We see this same dynamic occurring in Europe as I type this.  U.S. and European hot money that has been repatriated from emerging markets is now buying European assets en masse.  And, they are telling us that they bottom is in in Europe.  Al of the pliant mainstream financial press is busy regurgitating financial predator talking points as fact.  Again, this repatriation of hot money has had an effect of rising asset prices and of buying distressed assets, thus adding some temporary fuel to the European economy and, thus, we also see a spike in production in parts of Europe.   Again, wages and employment have not picked up.  Nor will they. 

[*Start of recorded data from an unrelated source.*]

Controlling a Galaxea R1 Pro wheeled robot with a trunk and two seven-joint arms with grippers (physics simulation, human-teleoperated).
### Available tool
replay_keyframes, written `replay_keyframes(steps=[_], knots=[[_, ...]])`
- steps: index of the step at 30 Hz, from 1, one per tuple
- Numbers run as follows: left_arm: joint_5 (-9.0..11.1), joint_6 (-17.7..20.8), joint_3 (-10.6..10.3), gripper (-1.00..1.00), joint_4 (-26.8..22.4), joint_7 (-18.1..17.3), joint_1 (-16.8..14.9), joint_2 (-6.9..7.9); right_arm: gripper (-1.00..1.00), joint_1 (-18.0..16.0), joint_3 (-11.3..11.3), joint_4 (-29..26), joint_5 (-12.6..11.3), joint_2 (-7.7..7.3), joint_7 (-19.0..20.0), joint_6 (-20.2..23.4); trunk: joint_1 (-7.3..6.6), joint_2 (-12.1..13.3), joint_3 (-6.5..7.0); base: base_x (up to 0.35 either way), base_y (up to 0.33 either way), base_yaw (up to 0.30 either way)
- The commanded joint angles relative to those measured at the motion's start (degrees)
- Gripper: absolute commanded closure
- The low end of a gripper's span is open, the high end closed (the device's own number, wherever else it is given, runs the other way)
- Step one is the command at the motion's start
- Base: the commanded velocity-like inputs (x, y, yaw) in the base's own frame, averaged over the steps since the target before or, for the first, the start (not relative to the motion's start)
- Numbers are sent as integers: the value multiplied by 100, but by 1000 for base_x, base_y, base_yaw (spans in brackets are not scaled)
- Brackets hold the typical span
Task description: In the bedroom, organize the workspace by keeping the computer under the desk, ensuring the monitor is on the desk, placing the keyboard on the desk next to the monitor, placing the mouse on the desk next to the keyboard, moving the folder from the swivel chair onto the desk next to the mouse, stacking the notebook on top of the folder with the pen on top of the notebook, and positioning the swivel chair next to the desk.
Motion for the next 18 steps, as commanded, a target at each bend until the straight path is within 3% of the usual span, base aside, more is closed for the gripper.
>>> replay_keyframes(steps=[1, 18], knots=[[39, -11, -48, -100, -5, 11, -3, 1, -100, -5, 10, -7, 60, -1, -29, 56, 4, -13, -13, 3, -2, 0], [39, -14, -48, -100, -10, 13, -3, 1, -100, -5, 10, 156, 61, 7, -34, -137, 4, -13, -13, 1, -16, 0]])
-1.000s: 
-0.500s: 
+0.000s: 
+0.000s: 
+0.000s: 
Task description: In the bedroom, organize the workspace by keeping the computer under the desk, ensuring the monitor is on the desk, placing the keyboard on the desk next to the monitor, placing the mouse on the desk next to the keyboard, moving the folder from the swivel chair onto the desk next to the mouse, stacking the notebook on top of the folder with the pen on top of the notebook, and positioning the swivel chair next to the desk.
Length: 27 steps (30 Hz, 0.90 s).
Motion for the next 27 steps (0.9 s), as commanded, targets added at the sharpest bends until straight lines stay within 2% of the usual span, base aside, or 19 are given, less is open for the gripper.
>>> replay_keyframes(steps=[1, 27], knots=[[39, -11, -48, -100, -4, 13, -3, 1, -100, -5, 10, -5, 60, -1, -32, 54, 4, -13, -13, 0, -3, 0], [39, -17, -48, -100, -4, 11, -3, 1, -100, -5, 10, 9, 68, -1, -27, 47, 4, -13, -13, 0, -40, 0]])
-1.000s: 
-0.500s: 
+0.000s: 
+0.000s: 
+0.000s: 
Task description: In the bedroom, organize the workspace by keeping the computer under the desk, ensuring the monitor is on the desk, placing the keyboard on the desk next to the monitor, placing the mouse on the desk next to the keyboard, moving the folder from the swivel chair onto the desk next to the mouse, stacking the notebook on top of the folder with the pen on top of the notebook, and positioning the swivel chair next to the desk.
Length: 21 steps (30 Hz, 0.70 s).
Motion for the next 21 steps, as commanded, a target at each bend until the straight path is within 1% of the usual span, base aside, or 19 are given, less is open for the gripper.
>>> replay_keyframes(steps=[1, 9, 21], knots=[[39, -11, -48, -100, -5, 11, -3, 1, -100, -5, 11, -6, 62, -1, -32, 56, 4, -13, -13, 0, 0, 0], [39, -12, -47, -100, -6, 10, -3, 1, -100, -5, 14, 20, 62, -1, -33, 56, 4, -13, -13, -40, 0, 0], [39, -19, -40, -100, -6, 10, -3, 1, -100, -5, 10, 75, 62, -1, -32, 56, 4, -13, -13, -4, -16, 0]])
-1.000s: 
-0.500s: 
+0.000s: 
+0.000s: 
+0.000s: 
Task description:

But now that the financial masters of the universe are more bullish on equities and the economy than they have been in a decade, as noted in prior posts, Houston, there is a problem.  Above is my unmanipulated NYSE advance-decline algorithm in red overlaid on the S&P 500 cash index.  (This chart was pulled last Friday so it is a few days old.)  After a massive upward assault that is nearly without precedence, in the last five months the advance-decline data has been stuck while prices attempt to make new highs.  While this is not yet a major trend, the demand for stocks is weakening with lower lows and lower highs in the advance-decline data while the S&P 500 cash index makes higher highs and higher lows. 

Now that all of this hot money has been repatriated and put to work in stocks and other speculative financial games, where will new demand come from?  There is no intrinsic demand created by increasing wealth.  Because there is no increasing wealth being created.   The Fed’s  money printing is not having any positive effect either.  To the contrary, its negative effects and impacts are now increasing.    

Something has to give.  We either see a pickup in demand for equities or  we see prices fall accordingly.  The short term trend is clearly that equity prices are adjusting downward to reflect lower demand over the last five months.  While we could have a reflex rally at any time, or not, if I consider demand and price to be in equilibrium, prices should be at 1550 on the S&P right now.  Although life doesn’t always work out so elegantly, it clearly gives us some indication that demand is fading quite substantially in this very moment.  And it has nothing to do with Washington’s budget talks.  Although every talking head will tell you it does.  It has to do with the global economy starting to fall off of a cliff again as noted in many data points highlighted in posts this year.  Just at the time that Democrat and Republican Washington politicians put on their asshats again.   

If prices continue downward in coming months, I wonder how that will affect the record bullishness of Goldman Sachs on equities and the record bullishness of millionaire’s on the future of the economy?  Both noted on here a handful of posts ago.  And their desire to consume?  Because it sure as hell isn’t the 100 million Americans in marginal jobs or on food stamps that are keeping this hyper-consumerism Humpty Dumpty afloat.  Just sayin.